Dennoch gilt: Für Einsteigerpositionen kann der Uni-Abschluss ein nützlicher Indikator sein, weil er zeigt, dass jemand ein längeres Ziel durchgehalten und komplexe Aufgaben gemeistert hat. Um die tatsächlichen Fähigkeiten und die Selbstreflexion einer Kandidatin zu bewerten, empfiehlt Sonia, gezielt nach konkreten Situationen zu fragen:
- Welche komplexen Themen hast du schnell lernen müssen?
- Welches Ziel hast du intensiv verfolgt?
Dabei dürfen auch ruhig private Erfahrungen oder Sportprojekte mit einfließen, denn so erkennt man, ob jemand wirklich die notwendige Motivation und Lernbereitschaft mitbringt.
2. Warum Industrieerfahrung nicht alles ist
Ein weiterer Mythos, der immer wieder auftaucht, betrifft die Industrieerfahrung. Viele Unternehmen gehen automatisch davon aus, dass Kandidaten genau in derselben Branche gearbeitet haben müssen, um für die ausgeschriebene Stelle gut geeignet zu sein.
Dabei übersehen sie oft, dass viele Fähigkeiten übertragbar sind, sogenannte Transferable Skills. Sonia weiß aus ihrer Erfahrung heraus, dass Menschen sich erstaunlich schnell in neue Themen einarbeiten können. Für sie ist daher viel wichtiger im Bewerbungsprozess zu erkennen
- wie gut jemand sich einarbeitet
- wie neugierig er ist und
- wie sehr er sich im Vorfeld mit der neuen Branche auseinandersetzt.
Wer nur auf direkte Industrieerfahrung achtet, verengt den Talentpool enorm und übersieht gleichzeitig die Chance, engagierte Kandidaten zu gewinnen, die frischen Input und neue Perspektiven mitbringen.

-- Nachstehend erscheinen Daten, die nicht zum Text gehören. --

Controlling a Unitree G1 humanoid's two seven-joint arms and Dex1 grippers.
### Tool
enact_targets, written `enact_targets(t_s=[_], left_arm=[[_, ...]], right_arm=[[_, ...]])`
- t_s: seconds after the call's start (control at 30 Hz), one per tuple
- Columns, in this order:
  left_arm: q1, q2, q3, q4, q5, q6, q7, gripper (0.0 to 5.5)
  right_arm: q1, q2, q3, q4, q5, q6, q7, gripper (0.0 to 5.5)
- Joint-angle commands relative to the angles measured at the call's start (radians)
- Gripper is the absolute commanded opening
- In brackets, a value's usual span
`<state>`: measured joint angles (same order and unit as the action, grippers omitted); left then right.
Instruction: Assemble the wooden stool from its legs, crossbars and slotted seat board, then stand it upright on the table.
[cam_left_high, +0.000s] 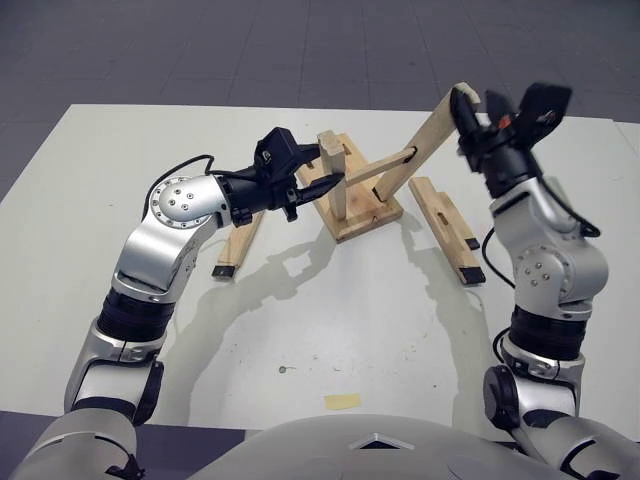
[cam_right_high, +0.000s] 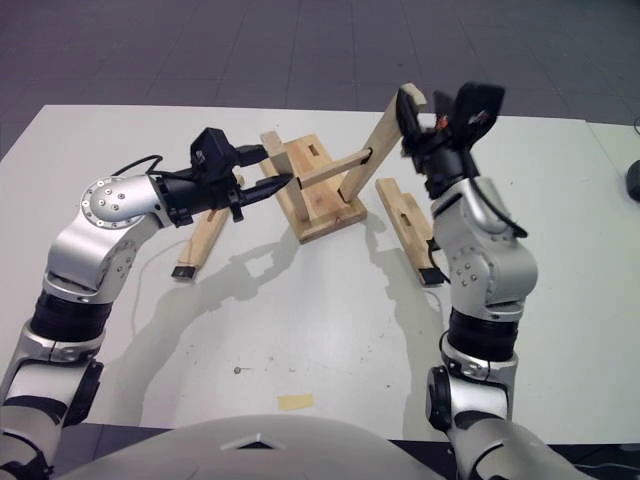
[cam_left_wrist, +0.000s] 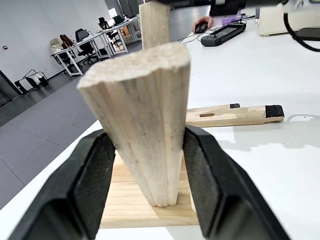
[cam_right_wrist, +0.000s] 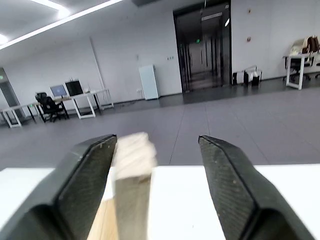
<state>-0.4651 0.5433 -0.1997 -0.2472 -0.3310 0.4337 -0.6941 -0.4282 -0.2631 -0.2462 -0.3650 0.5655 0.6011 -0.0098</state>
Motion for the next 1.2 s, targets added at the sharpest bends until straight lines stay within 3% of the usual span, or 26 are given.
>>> enact_targets(t_s=[0.03,0.37,0.53,1.2], left_arm=[[0.004,0.003,0.011,0.017,0.019,0.043,0.000,2.94],[-0.016,-0.044,0.043,-0.001,0.005,0.070,0.014,4.48],[-0.042,-0.078,0.084,-0.039,-0.050,0.110,0.020,5.32],[-0.097,-0.114,0.160,-0.080,-0.191,0.201,0.028,5.38]], right_arm=[[-0.028,-0.004,-0.035,-0.021,0.025,-0.001,0.007,3.88],[-0.073,-0.008,-0.057,0.001,0.029,-0.016,0.021,5.36],[-0.094,-0.001,-0.075,0.017,0.028,-0.037,0.016,5.40],[-0.071,0.032,-0.049,0.015,0.014,-0.057,0.002,5.40]])
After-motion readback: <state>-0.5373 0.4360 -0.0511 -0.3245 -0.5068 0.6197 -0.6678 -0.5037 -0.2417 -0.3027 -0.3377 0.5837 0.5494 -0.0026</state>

Das führt direkt zum nächsten Punkt beim Thema Erfahrung: Die tatsächlichen Jahre an Praxiserfahrung bedeuten nicht automatisch Seniorität. Früher galten ein bis drei Jahre als Junior, drei bis fünf Jahre als Mid-Level, alles darüber als Senior. Doch wer in einem kleinen Team schnell Verantwortung übernimmt, lernt oft mehr in kurzer Zeit als jemand, der in einem großen Unternehmen lange „mitgeflogen“ ist.

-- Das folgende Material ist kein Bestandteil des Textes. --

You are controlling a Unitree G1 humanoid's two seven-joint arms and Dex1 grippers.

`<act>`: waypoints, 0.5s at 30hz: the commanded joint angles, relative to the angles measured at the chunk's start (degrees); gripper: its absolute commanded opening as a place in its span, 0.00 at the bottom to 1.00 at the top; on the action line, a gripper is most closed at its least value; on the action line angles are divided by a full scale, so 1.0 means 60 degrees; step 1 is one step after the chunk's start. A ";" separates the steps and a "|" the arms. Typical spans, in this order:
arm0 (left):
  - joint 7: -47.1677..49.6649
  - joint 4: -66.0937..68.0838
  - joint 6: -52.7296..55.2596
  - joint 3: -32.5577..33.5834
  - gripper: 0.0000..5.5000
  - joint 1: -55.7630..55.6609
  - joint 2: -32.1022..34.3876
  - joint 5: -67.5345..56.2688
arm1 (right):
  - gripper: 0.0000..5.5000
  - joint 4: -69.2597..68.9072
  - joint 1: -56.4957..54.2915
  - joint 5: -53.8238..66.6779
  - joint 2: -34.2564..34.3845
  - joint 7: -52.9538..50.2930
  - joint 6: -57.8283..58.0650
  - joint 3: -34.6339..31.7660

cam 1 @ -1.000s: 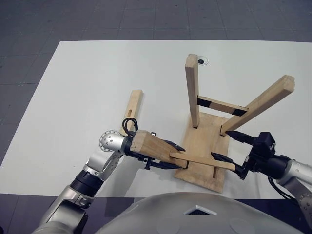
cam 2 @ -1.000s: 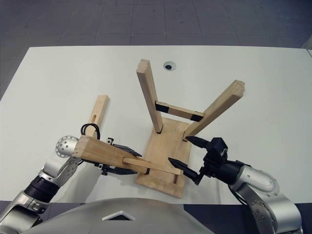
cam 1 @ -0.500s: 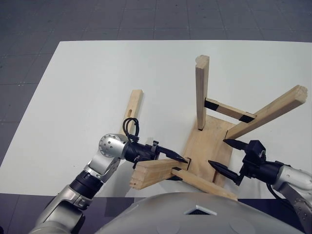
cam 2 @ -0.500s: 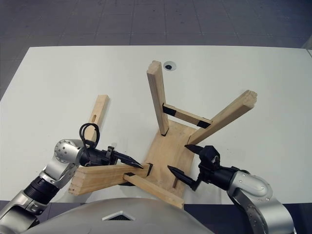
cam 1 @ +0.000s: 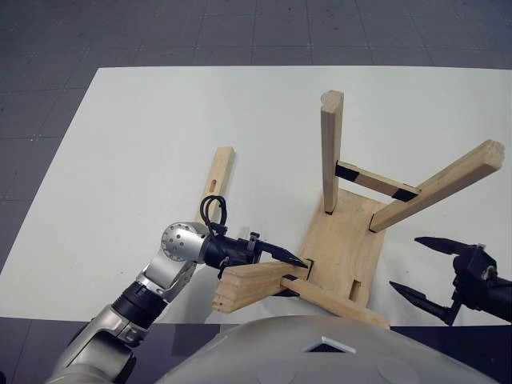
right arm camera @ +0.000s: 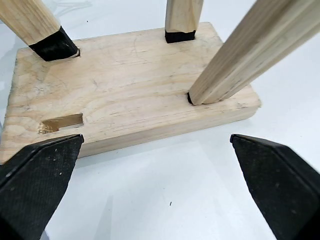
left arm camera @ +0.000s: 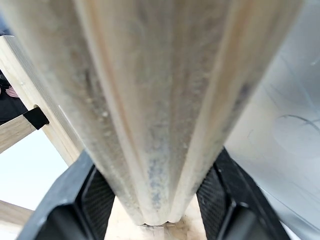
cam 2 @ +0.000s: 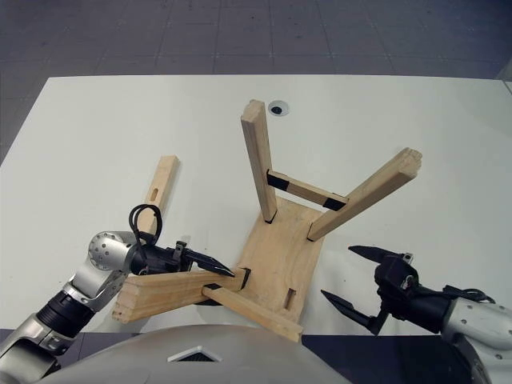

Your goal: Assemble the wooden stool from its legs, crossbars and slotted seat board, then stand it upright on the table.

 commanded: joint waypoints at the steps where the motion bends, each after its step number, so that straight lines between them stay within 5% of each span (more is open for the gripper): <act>1: -0.0586 0.0789 0.2518 -0.1160 0.37 0.0986 0.1259 0.1560 | 1.00 -0.0205 -0.0546 -0.0834 -0.0227 -0.0400 0.0113 0.0614; 9: -0.0515 0.0517 0.2896 -0.1143 0.37 0.0944 0.1327 0.1328 | 1.00 0.0085 -0.0629 -0.4509 -0.0609 -0.1470 -0.0447 0.2337; 15: -0.0421 0.0418 0.2879 -0.1109 0.37 0.1036 0.1347 0.1185 | 1.00 -0.0103 -0.1076 -0.5202 -0.0363 -0.1741 -0.0334 0.3212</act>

Daher lohnt es sich, genau hinzuschauen, wie Kandidatinnen und Kandidaten Verantwortung übernehmen und welche Erfolge sie wirklich erzielt haben, statt sich nur auf die Zeit im Lebenslauf zu verlassen.
3. Charisma gleich hohe Performance?
Ein Denken, zu dem sich viele im Jobinterview hinreißen lassen: Ein charismatisches Auftreten ist ein verlässlicher Indikator für spätere Performance. Tatsächlich ist das aber ein Mythos, der oft zu Fehleinschätzungen führt. Wichtig ist laut Sonia, den Fokus dagegen auf die fachlichen Fähigkeiten zu legen, sich nicht durch die Ausstrahlung ablenken zu lassen. Denn Charisma alleine sagt nichts über die tatsächliche Leistungsfähigkeit aus.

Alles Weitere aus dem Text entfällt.